Below are records that contain pictures; transcribe the text exactly and omit the pictures.

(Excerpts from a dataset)
--- START ---
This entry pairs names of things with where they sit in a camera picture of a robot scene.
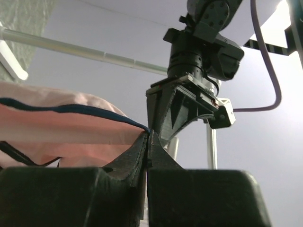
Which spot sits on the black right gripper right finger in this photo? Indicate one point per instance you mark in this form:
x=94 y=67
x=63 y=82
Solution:
x=180 y=197

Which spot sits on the pink underwear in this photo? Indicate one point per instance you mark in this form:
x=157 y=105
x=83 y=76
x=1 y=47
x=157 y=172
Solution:
x=48 y=127

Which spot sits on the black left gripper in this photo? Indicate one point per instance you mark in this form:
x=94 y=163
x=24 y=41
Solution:
x=180 y=101

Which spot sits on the white metal clothes rack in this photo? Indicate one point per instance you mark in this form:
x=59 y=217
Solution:
x=12 y=65

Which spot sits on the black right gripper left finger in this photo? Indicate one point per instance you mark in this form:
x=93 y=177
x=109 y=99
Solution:
x=109 y=196

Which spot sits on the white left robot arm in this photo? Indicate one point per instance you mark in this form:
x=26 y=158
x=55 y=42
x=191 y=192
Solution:
x=199 y=54

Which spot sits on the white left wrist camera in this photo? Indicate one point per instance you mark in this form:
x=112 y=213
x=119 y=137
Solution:
x=224 y=117
--- END ---
--- The answer ---
This entry pairs names of things with where they sit in a camera picture of a robot scene.
Which spot sits on the black right gripper right finger in this photo? Indicate one point per instance you mark in this form:
x=94 y=67
x=63 y=82
Solution:
x=180 y=197

Which spot sits on the pink underwear in this photo? Indicate one point per instance you mark in this form:
x=157 y=105
x=83 y=76
x=1 y=47
x=157 y=172
Solution:
x=48 y=127

Which spot sits on the black left gripper in this photo? Indicate one point per instance you mark in this form:
x=94 y=163
x=24 y=41
Solution:
x=180 y=101

Which spot sits on the white metal clothes rack in this photo? Indicate one point per instance you mark in this form:
x=59 y=217
Solution:
x=12 y=65

Which spot sits on the black right gripper left finger in this photo? Indicate one point per instance you mark in this form:
x=93 y=177
x=109 y=99
Solution:
x=109 y=196

Which spot sits on the white left robot arm in this photo? Indicate one point per instance you mark in this form:
x=26 y=158
x=55 y=42
x=191 y=192
Solution:
x=199 y=54

Which spot sits on the white left wrist camera in this photo? Indicate one point per instance you mark in this form:
x=112 y=213
x=119 y=137
Solution:
x=224 y=117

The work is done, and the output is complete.